Write a solution to find the nth highest salary from the Employee table. If there is no nth highest salary, return null.

Example 1:

Input:<br>
Employee dataframe:

| id | salary |
|:--:|:------:|
| 1  | 100    |
| 2  | 200    |
| 3  | 300    |

n = 2<br>
Output: 

| getNthHighestSalary(2) |
|:----------------------:|
| 200                    |


Example 2:

Input:<br>
Employee dataframe:

| id | salary |
|:---|:------:|
| 1  | 100    |

n = 2<br>
Output: 

| getNthHighestSalary(2) |
|:----------------------:|
| null                   |

#### Testcase

In [121]:
# Test data
data = [[1, 100], [2, 200], [3, 300]]

# Create the DataFrame
employee = pl.DataFrame(
    data,
    schema=['Id', 'Salary']
)

# Display the DataFrame
print(employee)

shape: (3, 2)
┌─────┬────────┐
│ Id  ┆ Salary │
│ --- ┆ ---    │
│ i64 ┆ i64    │
╞═════╪════════╡
│ 1   ┆ 100    │
│ 2   ┆ 200    │
│ 3   ┆ 300    │
└─────┴────────┘


#### Solution

In [122]:
def nth_highest_salary(employee: pl.DataFrame, N: int):

    # Sort the DataFrame by salary in descending order
    sorted_df = employee.sort('Salary', descending=True)
    
    # Check if n is within the range of the number of rows
    if n <= len(sorted_df):
        # Retrieve the nth highest salary
        nth_salary = sorted_df[n-1, "Salary"]
        return pl.DataFrame({'Nth Highest Salary':[nth_salary]})
    else:
        nth_salary = None
        return pl.DataFrame({'Nth Highest Salary':[nth_salary]})
    
# Display the result
n = 2
print(nth_highest_salary(employee=employee, N=n))

shape: (1, 1)
┌────────────────────┐
│ Nth Highest Salary │
│ ---                │
│ i64                │
╞════════════════════╡
│ 200                │
└────────────────────┘


### Second Highest Salary

#### Question

DataFrame: Employee

| Column Name | Type |
|:-----------:|:----:|
| id          | int  |
| salary      | int  |

id is the primary key (column with unique values) for this table.<br>
Each row of this table contains information about the salary of an employee.
 

Write a solution to find the second highest salary from the Employee table.
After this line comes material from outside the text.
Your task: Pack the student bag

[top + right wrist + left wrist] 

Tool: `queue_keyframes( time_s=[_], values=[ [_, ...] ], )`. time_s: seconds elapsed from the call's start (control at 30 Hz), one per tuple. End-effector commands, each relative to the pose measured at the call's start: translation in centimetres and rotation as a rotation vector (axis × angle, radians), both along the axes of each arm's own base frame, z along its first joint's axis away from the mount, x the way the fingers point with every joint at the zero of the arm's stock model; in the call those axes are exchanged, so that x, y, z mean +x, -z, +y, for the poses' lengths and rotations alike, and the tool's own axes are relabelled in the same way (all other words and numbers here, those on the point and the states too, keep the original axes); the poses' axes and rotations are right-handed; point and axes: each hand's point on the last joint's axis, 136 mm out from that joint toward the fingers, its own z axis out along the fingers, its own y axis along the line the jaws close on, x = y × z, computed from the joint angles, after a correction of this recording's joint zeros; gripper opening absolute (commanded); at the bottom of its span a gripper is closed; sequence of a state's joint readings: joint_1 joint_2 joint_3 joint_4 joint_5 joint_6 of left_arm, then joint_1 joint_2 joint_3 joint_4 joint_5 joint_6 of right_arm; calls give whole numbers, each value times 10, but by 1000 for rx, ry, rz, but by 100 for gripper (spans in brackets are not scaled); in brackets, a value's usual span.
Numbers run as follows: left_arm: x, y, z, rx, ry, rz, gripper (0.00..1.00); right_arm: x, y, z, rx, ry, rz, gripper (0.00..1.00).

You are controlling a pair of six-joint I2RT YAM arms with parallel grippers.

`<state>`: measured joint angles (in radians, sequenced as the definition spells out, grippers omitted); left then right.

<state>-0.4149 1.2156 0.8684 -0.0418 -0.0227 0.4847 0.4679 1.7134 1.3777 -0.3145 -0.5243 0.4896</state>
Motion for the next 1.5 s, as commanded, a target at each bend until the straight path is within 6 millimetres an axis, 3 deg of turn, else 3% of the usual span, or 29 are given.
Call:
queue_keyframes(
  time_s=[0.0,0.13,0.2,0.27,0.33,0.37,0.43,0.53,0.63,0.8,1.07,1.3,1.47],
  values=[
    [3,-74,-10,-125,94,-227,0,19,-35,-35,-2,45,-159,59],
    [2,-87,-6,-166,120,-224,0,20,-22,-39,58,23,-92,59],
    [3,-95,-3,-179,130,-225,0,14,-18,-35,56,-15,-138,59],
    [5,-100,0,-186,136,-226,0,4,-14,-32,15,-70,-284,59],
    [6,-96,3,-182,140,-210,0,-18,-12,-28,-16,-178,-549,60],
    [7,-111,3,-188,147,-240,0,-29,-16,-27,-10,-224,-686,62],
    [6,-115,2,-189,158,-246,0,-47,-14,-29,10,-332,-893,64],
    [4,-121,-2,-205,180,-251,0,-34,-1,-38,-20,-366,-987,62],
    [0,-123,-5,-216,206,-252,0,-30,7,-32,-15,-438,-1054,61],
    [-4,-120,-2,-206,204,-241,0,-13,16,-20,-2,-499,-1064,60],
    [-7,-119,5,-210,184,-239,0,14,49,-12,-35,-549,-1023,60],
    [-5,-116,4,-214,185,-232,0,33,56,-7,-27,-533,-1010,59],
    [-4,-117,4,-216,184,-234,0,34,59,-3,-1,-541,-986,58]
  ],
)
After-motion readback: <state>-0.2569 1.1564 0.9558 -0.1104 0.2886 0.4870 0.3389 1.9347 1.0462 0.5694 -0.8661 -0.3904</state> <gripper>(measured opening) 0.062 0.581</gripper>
If there is no second highest salary, return null (return None in Pandas).

Example 1:

Input:<br>
Employee dataframe:

| id | salary |
|:--:|:------:|
| 1  | 100    |
| 2  | 200    |
| 3  | 300    |

Output: 

| SecondHighestSalary |
|:-------------------:|
| 200                 |

Example 2:

Input:<br>
Employee dataframe:

| id | salary |
|:--:|:------:|
| 1  | 100    |

Output: 

| SecondHighestSalary |
|:-------------------:|
| null                |


#### Testcase

In [123]:
# Test data
data = [[1, 100], [2, 200], [3, 300]]

# Create the DataFrame
employee = pl.DataFrame(
    data,
    schema=['id', 'salary']
)

# Display the DataFrame
print(employee)

shape: (3, 2)
┌─────┬────────┐
│ id  ┆ salary │
│ --- ┆ ---    │
│ i64 ┆ i64    │
╞═════╪════════╡
│ 1   ┆ 100    │
│ 2   ┆ 200    │
│ 3   ┆ 300    │
└─────┴────────┘


#### Solution

In [124]:
def second_highest_salary(employee: pl.DataFrame) -> pl.DataFrame:
    
    # Drop duplicate salaries to ensure unique values
    unique_salaries_df = employee.unique(subset=['salary'])
    
    # Sort the DataFrame by salary in descending order
    sorted_df = unique_salaries_df.sort('salary', descending=True)
    
    # Check if there is a second highest salary
    if len(sorted_df) >= 2:
        # Retrieve the second highest salary
        second_salary = sorted_df[1, 'salary']
        return pl.DataFrame({'SecondHighestSalary':[second_salary]})
    else:
        second_salary = None
        return pl.DataFrame({'SecondHighestSalary':[second_salary]})

# Display the result
print(second_highest_salary(employee=employee))

shape: (1, 1)
┌─────────────────────┐
│ SecondHighestSalary │
│ ---                 │
│ i64                 │
╞═════════════════════╡
│ 200                 │
└─────────────────────┘


### Department Highest Salary

#### Question

DataFrame: Employee

| Column Name  | Type    |
|:------------:|:-------:|
| id           | int     |
| name         | varchar |
| salary       | int     |
| departmentId | int     |

id is the primary key (column with unique values) for this table.<br>
departmentId is a foreign key (reference columns) of the ID from the Department table.<br>
Each row of this table indicates the ID, name, and salary of an employee. It also contains the ID of their department.
 

DataFrame: Department

| Column Name | Type    |
|:-----------:|:-------:|
| id          | int     |
| name        | varchar |

id is the primary key (column with unique values) for this table. It is guaranteed that department name is not NULL.<br>
Each row of this table indicates the ID of a department and its name.
 

Write a solution to find employees who have the highest salary in each of the departments.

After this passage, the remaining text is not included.